As of 2005 about 40 million people in the world were living with the HIV/AIDS virus—70% of that total in the southern half of Africa alone. There are entire countries in Africa where as many as 35% of the adults are infected. Families, neighborhoods, and entire villages have been—and are being—decimated, even eliminated, by this monstrous disease. Unbelievably, however, in many villages, and in many entire regions, they’re hardly even talking about the ravenous destruction, because AIDS is primarily transmitted sexually, and in their culture sexuality is not a subject that decent people talk about.

These people have sex, of course—the rapid spread of AIDS would not be possible without extensive sexual activity—but they’re not talking about it. When people die, AIDS often is not even recorded on the death certificates. Instead, they write tuberculosis, or diarrhea, or pneumonia—whatever infection finally killed them because of their AIDS-impaired immune system. Most people don’t even know they have the virus until they’re at death’s door.

This disease is killing people on the scale of a world war, and a great number of its victims are standing idly by, allowing it to mow them down. Relief agencies come into villages and try to talk to the men, but they refuse to listen to their manhood be insulted in that way. The native women try to talk to their husbands, who react by beating them and throwing them into the street. Volunteers are frustrated by a culture that values, in the words of one Time magazine article, “its dignity over saving lives.”

Fortunately, this avoidance of discussing AIDS is slowly changing, so some of what I am describing here applies to circumstances as they existed a few years ago.

For many years the tragedy of AIDS has continued to grow precisely because those afflicted with it have refused to accurately name it. Without receiving the precise diagnosis of AIDS, many people have been treated only for the secondary diseases and symptoms: tuberculosis, Kaposi’s sarcoma, diarrhea, pneumonia, and so on.

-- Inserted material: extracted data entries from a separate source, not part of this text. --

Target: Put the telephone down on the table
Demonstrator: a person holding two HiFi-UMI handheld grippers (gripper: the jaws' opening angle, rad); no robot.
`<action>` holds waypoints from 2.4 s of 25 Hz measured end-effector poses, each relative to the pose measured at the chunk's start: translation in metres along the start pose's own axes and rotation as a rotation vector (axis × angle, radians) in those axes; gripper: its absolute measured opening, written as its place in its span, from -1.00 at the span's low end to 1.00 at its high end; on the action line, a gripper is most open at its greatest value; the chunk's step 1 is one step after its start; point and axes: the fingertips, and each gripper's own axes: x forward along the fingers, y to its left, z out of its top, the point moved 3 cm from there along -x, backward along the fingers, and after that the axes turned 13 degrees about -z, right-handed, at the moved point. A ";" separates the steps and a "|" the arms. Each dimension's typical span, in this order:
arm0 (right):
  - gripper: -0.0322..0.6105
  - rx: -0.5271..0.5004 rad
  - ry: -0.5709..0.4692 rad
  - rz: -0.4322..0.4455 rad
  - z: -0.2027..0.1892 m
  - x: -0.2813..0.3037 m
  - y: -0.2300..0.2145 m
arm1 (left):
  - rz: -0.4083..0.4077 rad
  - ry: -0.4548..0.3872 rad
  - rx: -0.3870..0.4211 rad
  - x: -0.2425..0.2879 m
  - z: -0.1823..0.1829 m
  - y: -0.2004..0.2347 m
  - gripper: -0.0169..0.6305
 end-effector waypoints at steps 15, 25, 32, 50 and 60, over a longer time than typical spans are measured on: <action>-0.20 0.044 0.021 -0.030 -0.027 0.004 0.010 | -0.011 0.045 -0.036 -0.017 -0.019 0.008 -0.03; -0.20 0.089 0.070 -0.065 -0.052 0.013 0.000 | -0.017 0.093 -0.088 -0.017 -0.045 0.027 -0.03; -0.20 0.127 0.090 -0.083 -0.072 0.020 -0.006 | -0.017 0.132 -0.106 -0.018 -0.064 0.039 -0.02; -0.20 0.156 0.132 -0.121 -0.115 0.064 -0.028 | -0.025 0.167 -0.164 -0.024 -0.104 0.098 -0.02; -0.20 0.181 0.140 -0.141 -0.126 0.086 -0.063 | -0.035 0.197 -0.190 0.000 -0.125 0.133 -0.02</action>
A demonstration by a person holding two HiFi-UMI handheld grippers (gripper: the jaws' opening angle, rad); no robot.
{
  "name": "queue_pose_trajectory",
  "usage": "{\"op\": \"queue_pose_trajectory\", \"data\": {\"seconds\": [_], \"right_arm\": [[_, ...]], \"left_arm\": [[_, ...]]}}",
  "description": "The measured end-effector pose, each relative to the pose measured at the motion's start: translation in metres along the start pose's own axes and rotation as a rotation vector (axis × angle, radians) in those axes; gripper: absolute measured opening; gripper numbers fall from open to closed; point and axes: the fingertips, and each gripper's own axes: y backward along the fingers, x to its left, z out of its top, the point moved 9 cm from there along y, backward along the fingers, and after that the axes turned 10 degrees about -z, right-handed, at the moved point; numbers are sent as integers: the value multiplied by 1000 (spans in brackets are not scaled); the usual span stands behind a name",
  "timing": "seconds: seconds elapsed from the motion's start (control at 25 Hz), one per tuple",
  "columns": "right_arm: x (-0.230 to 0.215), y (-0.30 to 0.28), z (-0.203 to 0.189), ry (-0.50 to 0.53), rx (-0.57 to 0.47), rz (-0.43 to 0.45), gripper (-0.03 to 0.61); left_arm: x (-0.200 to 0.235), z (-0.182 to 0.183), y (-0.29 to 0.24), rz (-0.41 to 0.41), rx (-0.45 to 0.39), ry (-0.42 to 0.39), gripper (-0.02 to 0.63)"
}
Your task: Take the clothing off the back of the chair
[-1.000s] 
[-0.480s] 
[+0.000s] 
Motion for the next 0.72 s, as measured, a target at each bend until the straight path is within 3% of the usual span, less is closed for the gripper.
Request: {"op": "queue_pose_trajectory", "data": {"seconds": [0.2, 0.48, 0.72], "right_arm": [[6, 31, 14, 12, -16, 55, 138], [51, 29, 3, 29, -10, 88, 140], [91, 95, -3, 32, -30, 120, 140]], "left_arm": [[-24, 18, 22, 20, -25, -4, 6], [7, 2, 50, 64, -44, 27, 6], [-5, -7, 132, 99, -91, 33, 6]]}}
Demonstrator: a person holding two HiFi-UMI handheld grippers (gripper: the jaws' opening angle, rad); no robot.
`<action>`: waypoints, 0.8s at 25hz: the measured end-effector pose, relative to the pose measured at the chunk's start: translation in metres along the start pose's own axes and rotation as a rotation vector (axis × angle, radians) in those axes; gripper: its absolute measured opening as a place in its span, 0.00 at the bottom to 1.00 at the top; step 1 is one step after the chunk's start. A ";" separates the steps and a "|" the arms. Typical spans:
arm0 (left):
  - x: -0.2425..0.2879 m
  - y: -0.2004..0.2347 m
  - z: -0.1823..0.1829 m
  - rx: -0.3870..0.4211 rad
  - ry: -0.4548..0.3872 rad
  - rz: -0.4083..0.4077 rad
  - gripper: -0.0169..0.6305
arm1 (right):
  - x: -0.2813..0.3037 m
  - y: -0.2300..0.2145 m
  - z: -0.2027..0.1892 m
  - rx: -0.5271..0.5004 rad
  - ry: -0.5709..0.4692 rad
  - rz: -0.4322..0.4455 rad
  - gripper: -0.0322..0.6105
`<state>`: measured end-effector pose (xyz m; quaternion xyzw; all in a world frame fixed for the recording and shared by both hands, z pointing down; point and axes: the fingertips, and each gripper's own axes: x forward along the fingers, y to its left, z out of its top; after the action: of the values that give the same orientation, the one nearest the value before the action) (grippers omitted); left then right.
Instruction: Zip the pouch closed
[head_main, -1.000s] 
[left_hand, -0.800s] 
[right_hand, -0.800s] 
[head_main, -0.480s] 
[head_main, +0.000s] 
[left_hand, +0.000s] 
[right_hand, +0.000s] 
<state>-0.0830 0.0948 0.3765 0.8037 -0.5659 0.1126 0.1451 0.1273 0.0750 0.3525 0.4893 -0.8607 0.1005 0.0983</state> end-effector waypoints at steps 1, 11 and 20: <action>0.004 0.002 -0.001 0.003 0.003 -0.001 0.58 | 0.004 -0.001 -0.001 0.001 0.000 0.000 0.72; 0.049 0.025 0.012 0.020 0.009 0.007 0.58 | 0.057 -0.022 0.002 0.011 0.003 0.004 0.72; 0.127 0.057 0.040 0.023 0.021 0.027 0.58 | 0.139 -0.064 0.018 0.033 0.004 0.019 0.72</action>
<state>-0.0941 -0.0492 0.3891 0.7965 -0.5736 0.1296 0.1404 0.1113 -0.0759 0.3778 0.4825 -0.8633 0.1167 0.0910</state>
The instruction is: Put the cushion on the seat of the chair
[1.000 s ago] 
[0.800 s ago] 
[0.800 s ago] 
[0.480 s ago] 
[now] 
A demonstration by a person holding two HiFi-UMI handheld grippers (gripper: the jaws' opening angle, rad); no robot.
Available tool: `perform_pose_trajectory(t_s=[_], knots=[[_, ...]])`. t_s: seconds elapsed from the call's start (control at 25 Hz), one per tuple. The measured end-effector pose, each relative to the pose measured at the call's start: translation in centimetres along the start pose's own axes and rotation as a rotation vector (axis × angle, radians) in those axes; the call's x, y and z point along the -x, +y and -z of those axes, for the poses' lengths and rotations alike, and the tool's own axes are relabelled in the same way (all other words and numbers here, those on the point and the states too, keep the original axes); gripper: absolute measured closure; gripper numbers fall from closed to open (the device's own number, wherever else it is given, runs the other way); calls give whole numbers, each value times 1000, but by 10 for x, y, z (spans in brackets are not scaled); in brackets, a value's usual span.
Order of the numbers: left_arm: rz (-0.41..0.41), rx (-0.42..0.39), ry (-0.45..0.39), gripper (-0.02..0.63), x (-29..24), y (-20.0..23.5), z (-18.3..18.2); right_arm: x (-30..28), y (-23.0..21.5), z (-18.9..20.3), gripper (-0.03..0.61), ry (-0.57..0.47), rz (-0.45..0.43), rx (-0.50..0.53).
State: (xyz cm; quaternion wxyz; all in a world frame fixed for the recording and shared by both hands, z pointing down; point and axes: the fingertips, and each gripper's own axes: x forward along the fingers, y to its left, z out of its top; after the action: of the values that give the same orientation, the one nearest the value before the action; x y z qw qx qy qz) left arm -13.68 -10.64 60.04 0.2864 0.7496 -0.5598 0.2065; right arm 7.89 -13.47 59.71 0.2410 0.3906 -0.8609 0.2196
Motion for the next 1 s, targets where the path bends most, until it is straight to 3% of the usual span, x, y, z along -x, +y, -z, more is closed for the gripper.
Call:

Treating these conditions, however, is like repeatedly mopping the excess water off the floor when what we really need to do is unclog the kitchen drain and turn off the faucet. We have to get to the root problem, not treat the consequences of it.

And so it is with Real Love in the workplace. Management studies have left no doubt that the most valuable asset in the workplace today is people, and these people require diligent care if they are to be happy and optimally productive. We can dance all around an accurate identification of their needs—talking about caring, respect, communication, collaboration, and the like—but we will not fully address these needs until we correctly name what they need most: Real Love.